◆ **Exercise brief**
Use the entries below and reproduce exactly the lines from the one containing "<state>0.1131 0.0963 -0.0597" down to the one containing "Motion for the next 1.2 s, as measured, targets", both of them included.

◆ **The input**
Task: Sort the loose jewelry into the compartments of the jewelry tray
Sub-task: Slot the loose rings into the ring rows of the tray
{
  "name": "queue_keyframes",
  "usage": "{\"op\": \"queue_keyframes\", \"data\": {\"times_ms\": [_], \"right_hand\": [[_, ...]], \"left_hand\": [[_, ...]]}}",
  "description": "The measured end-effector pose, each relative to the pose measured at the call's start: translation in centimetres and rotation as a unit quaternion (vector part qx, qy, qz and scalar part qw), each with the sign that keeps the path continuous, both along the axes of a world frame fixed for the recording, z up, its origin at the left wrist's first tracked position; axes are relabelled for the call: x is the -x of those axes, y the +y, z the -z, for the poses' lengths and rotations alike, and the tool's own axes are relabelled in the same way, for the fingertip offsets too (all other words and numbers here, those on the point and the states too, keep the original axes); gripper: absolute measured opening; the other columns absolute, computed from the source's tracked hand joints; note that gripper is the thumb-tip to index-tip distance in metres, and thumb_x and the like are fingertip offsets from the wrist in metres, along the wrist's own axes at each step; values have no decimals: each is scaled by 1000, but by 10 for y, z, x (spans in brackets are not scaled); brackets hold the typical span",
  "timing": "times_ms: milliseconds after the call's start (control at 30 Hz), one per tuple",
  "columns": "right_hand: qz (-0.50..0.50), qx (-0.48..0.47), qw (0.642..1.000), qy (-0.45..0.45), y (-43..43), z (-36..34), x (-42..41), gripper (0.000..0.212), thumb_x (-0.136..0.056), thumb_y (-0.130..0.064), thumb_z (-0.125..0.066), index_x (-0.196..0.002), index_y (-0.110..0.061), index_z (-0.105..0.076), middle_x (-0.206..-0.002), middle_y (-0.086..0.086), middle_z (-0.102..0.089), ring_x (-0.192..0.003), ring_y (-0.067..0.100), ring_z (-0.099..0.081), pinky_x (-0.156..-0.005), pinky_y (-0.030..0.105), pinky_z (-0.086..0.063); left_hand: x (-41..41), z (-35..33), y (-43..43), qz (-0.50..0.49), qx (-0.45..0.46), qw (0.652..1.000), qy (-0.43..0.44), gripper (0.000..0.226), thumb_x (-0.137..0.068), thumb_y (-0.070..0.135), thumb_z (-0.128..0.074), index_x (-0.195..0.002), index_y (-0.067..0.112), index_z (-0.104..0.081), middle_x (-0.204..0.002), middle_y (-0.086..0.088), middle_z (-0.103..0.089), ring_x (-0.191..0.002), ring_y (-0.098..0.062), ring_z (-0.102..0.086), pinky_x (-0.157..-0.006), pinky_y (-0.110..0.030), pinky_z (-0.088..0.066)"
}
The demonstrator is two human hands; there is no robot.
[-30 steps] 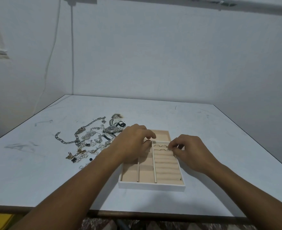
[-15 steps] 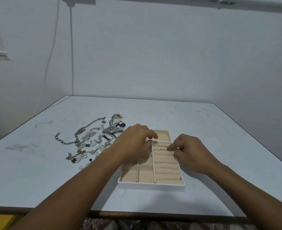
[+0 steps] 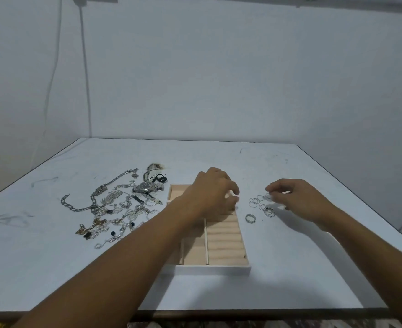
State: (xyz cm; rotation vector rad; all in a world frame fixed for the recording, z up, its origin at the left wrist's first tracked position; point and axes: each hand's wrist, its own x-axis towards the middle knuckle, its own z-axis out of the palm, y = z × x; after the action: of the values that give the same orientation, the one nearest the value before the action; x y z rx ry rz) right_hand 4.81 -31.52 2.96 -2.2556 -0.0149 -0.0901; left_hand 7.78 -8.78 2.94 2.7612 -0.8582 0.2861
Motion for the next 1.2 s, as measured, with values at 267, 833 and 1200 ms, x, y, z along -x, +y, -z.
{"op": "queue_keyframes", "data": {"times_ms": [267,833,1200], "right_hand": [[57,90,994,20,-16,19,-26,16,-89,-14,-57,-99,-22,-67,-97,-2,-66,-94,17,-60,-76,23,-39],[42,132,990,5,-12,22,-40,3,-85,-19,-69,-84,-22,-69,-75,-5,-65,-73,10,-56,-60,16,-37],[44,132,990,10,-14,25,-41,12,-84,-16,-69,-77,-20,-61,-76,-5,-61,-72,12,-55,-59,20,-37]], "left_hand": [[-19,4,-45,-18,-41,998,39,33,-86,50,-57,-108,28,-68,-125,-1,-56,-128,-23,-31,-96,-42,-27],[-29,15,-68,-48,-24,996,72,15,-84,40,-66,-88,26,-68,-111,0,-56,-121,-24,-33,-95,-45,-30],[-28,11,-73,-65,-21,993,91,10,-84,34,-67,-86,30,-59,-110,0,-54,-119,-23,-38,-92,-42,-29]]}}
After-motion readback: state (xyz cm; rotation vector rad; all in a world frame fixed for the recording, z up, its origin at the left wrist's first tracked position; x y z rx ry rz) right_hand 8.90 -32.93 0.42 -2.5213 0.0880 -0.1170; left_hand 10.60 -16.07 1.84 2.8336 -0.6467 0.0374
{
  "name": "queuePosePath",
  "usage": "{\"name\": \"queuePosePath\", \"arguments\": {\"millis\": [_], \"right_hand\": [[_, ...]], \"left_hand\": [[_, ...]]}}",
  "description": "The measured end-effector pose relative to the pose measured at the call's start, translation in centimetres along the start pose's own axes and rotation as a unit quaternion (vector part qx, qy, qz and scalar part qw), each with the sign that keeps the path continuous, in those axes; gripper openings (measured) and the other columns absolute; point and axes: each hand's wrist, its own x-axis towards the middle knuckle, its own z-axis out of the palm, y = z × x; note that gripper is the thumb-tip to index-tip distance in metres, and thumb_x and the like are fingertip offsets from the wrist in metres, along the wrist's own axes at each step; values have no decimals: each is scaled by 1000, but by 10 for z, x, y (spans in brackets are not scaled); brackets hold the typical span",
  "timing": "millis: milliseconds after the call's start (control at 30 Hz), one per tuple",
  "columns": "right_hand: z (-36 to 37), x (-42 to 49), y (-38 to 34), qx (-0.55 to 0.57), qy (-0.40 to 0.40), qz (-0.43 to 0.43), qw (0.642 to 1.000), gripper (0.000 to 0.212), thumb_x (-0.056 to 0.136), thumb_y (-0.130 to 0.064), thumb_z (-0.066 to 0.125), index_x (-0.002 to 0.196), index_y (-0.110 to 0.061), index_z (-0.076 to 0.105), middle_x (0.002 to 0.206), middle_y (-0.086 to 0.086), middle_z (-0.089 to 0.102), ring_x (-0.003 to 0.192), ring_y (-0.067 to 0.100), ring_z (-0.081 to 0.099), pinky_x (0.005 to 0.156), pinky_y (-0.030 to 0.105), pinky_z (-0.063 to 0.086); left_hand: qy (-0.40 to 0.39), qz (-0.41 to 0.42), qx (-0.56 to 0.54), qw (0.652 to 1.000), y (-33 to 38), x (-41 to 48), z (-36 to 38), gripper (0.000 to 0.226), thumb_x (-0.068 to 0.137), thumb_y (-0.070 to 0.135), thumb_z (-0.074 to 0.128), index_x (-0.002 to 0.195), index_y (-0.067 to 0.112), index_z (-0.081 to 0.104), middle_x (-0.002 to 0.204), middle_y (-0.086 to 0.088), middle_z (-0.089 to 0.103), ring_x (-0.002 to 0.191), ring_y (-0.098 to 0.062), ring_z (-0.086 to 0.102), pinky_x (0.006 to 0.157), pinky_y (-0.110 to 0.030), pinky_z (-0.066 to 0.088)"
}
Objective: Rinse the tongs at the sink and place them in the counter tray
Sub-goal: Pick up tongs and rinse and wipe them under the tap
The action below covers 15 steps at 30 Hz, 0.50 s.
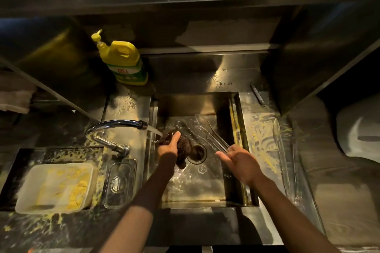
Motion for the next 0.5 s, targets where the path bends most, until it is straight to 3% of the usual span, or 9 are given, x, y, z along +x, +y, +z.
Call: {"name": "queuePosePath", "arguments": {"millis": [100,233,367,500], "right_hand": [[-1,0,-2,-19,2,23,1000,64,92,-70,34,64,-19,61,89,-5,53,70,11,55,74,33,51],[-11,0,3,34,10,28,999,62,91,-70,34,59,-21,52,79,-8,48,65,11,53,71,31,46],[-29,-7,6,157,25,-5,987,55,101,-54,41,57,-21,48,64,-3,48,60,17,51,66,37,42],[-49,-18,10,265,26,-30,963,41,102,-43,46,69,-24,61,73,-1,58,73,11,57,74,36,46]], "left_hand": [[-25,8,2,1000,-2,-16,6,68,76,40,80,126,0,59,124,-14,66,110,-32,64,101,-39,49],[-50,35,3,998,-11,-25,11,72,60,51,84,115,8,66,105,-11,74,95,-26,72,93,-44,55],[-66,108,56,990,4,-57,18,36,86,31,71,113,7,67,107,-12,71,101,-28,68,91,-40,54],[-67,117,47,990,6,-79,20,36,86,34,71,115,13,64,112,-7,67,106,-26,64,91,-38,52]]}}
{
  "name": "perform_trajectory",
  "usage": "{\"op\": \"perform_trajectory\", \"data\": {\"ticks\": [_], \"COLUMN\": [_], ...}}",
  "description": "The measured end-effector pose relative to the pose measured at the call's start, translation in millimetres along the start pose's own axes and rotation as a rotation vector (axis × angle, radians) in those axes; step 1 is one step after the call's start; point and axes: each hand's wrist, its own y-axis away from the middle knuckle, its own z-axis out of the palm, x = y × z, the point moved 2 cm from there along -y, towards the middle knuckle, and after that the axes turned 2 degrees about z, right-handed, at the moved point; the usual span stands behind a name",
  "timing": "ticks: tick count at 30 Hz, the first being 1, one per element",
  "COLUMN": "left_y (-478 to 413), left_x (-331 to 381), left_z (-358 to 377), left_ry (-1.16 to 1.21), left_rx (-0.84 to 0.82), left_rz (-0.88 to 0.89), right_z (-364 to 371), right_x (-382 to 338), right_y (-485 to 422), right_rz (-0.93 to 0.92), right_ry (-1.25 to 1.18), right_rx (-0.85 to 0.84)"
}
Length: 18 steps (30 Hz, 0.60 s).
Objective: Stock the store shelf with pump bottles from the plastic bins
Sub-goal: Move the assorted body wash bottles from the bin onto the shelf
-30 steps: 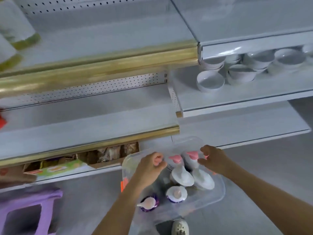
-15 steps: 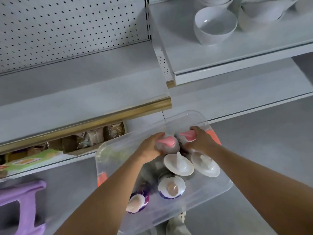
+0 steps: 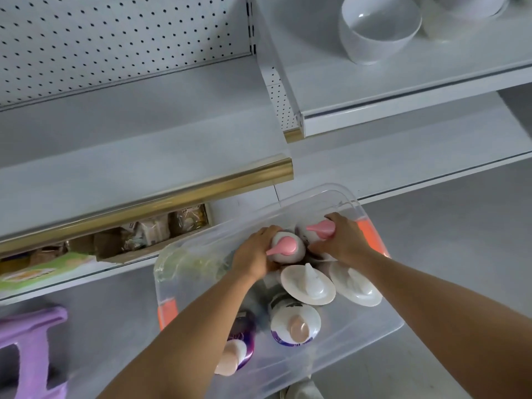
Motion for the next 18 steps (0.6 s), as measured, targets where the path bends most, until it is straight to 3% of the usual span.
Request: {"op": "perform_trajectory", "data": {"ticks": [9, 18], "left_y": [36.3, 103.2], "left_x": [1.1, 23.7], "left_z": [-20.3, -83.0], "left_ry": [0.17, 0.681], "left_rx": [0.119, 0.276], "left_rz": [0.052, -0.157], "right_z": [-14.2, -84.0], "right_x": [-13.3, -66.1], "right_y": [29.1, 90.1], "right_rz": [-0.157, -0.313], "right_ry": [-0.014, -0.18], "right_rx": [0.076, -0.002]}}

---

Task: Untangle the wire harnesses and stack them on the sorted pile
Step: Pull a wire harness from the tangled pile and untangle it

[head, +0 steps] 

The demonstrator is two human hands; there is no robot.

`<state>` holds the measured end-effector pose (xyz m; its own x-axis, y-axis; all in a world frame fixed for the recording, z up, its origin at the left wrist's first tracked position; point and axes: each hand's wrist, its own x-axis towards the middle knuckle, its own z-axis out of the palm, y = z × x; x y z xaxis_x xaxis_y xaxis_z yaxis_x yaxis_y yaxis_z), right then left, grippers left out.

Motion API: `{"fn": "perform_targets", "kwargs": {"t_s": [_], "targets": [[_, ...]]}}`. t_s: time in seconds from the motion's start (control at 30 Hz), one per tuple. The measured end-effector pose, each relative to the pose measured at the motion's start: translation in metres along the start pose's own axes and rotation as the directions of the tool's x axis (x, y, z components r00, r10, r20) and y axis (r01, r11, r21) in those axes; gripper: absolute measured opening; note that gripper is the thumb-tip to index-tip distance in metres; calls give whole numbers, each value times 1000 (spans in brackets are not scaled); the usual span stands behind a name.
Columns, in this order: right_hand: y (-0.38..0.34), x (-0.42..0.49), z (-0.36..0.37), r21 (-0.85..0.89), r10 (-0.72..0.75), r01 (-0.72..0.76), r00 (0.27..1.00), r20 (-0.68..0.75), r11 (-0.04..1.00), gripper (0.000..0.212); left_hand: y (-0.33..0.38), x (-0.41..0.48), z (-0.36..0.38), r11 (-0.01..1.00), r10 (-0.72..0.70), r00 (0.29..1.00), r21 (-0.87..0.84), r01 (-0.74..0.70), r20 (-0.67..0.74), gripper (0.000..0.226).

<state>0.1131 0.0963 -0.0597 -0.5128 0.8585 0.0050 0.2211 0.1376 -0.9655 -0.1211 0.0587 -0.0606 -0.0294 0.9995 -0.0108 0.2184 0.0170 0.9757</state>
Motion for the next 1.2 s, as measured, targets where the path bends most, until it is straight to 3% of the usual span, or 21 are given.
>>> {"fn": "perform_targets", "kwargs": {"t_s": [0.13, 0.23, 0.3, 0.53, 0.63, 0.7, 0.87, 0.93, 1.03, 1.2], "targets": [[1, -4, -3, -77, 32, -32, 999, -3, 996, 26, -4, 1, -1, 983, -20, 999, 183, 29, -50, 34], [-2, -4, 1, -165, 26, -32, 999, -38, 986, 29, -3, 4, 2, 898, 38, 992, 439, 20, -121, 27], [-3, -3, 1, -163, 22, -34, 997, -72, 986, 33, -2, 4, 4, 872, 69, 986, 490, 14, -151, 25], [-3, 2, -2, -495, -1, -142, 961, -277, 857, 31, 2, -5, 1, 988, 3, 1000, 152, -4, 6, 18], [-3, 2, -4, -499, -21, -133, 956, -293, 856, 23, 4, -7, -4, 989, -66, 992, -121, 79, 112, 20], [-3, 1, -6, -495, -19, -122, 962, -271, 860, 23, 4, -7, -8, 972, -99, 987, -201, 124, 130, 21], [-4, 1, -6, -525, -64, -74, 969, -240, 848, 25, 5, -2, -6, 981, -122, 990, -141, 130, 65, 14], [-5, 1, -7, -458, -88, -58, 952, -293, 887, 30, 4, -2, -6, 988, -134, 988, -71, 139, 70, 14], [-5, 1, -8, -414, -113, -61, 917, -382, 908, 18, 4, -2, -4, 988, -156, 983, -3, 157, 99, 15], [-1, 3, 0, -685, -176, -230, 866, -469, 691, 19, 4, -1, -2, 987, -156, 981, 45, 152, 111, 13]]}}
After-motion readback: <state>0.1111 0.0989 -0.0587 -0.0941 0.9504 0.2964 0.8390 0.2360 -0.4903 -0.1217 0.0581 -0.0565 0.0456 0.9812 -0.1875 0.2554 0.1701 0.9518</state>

◆ **Answer space**
<state>0.1131 0.0963 -0.0597 -0.5128 0.8585 0.0050 0.2211 0.1376 -0.9655 -0.1211 0.0587 -0.0606 -0.0294 0.9995 -0.0108 0.2184 0.0170 0.9757</state>
Motion for the next 1.2 s, as measured, targets where the path bends most, until it is straight to 3% of the usual span, or 21 are given.

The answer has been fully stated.